2.3. rEBUS-TBB Methods
Thin layer CT was performed to identify the target bronchi where the lesions were localized.[8] The throat of the patient was anesthetized with 2% lidocaine via oxygen jet atomization, placed on the examination table in a supine position with oxygen inhalation and monitoring of pulse oxygen. The operation was performed using an OlympusBF-P260F (Olympus, Japan) bronchoscope. First, the bronchoscopist observed the central airway, lobar bronchi, segmental bronchi, and subsegmental bronchi, and no lesion was present within the endoscopically visible bronchi. Second, the bronchoscope was made to reach the predetermined target bronchus, the ultrasonic probe (UM-S20-17S; Olympus, Japan) inserted via biopsy channel until resistance was exerted, the ultrasound opened, and then the probe was withdrawn slowly while observing the screen image until the discovery of the typical image of lesion followed by the detection of adjacent bronchi in order to define the best location. The depth of the ultrasonic probe was marked before withdrawing the probe. Subsequently, the biopsy forceps were inserted through the biopsy channel to the required length and then opened, entering furthermore to approximately 1 to 2 mm depth, and then the assembly is clipped. The above process is repeated to obtain 5 to 6 specimens, and brush cytology is performed for pathological and cytological examinations. Biopsy materials were fixed in 10% formalin solution pathologically examined. In the case of bleeding, dilute adrenaline and cold physiological saline were used for local hemostasis. After the confirmation of the absence of active bleeding, the bronchoscopy is ended. Chest radiography was performed 2 to 4 hours after the biopsy. If any typical lesion was not detected after 30 minutes, we considered it as no lesions found by ultrasound, and the operation was ceased. The adverse events during and after the operation, such as bleeding, chest pain, low oxygen, and postoperative infection were recorded.
2.4. CT-TTNA Methods
The CT-TTNA procedure was as follows[11]: according to the location of the lesion observed in the CT, the accurate position is chosen to perform a routine CT scan in order to determine the puncture point, the direction of the needle, and the depth of the needle for making a mark on the patient's skin. The puncture site was disinfected routinely with sterile towels, and layer by layer infiltrated by anesthesia with 2% lidocaine. The patient was required to hold the breath, and the needle (Tsk TOPCUT [MGN] biopsy needle, TSK Laboratory, Japan) was rapidly inserted into the lesion and retained at the predetermined angle and depth. The patient was required to breathe calmly before undergoing another CT scan to confirm that the tip of the needle was in the target lesion. Then, the operator fixed the needle core to the biopsy gun (PAJUNK, TSK Laboratory), opened the gun's insurance, squeezed the trigger, and withdrew the needle rapidly after an aspiration was obtained. The specimen was fixed in 10% formalin solution for pathological examination. The above process was repeated if necessary. Another CT scan was essential to assess the occurrence of complications such as pneumothorax and hemorrhage after the patient rested for 5 minutes.
2.5. Result determination
The specimens obtained from rEBUS-TBB or CT-TTNA were diagnosed by 2 pathologists (at least 1 was an associate chief pathologist). Those with a clear diagnosis of pathological examination were considered to be positive, and benign results were followed-up for 6 months. Those benign results such as “inflammation, necrosis” without followed-up data, were judged “not sure”. Chronic mucosal inflammation and fibroplasia were considered negative, as well as results such as “chronic inflammation” which was indicated the presence of other diseases by different methods of biopsy or after 1 to 6 months of follow-up, and other rare cases that cannot be identified.
2.6. Complications
Pneumothorax, hemoptysis, fever, pectoralgia, pleural reaction, low oxygen, respiratory failure, and death occurred in the patients after operation.

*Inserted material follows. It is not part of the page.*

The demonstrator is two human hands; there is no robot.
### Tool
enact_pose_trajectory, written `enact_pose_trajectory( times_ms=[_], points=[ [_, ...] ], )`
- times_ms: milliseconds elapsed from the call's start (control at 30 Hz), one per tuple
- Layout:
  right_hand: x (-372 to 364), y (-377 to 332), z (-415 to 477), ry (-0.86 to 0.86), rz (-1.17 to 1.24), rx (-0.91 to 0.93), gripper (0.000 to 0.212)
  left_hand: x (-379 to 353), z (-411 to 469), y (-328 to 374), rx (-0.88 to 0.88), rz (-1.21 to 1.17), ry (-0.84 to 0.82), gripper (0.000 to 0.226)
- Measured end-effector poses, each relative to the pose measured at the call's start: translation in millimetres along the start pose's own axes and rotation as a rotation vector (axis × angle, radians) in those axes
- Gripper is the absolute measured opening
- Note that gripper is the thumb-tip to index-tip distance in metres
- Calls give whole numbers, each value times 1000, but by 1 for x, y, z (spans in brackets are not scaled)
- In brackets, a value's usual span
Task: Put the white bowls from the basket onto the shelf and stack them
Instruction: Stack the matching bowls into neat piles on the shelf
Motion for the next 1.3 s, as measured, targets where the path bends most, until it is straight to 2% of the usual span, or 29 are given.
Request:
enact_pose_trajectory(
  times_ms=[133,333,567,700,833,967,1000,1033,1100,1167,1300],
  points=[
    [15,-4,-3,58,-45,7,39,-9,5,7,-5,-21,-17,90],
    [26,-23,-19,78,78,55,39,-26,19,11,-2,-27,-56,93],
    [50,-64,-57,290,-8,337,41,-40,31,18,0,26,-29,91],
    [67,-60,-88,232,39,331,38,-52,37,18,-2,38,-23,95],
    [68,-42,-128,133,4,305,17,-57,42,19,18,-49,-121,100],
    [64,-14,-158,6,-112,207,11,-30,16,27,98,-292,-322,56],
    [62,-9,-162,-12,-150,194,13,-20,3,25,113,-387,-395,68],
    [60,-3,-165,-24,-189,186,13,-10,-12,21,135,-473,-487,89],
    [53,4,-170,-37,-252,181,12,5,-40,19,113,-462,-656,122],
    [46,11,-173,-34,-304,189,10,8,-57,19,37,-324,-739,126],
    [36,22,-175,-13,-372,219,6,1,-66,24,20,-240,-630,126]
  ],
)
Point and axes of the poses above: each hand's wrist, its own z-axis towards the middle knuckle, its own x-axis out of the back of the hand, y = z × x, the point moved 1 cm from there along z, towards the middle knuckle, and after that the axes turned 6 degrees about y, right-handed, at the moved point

2.7. Analysis of influencing factors
The characteristics of lesions in CT were analyzed, including the relationship between the size, location, distance from the chest wall, existence of bronchial sign, positive rate, and complications. The size referred to the longest lesion diameter (LLD). The location indicated the pulmonary segment in which the lesion occurred. The distance from the chest wall described the distance from the exterior margin of the lesion to the chest wall in the layer of LLD (Dt). The bronchial sign indicated that there was bronchus directly entering the lesion or bronchography could be visualized in the lesion on the CT scan.
2.8. Statistical methods
The data were entered into a database and analyzed using SPSS statistical software package (SPSS 19.0, IBM, New York). The measurement data were expressed as means ± standard deviations. The numerical data were expressed as rates. The rates were compared using the chi-square test. P < .05 was considered statistically significant.
3. Results
From October 2013 to December 2015, 335 patients underwent rEBUS-TBB for the evaluation of lung lesions. Seventy five patients fulfilled the exclusion criteria, and thus, the remaining 260 patients were included in the study.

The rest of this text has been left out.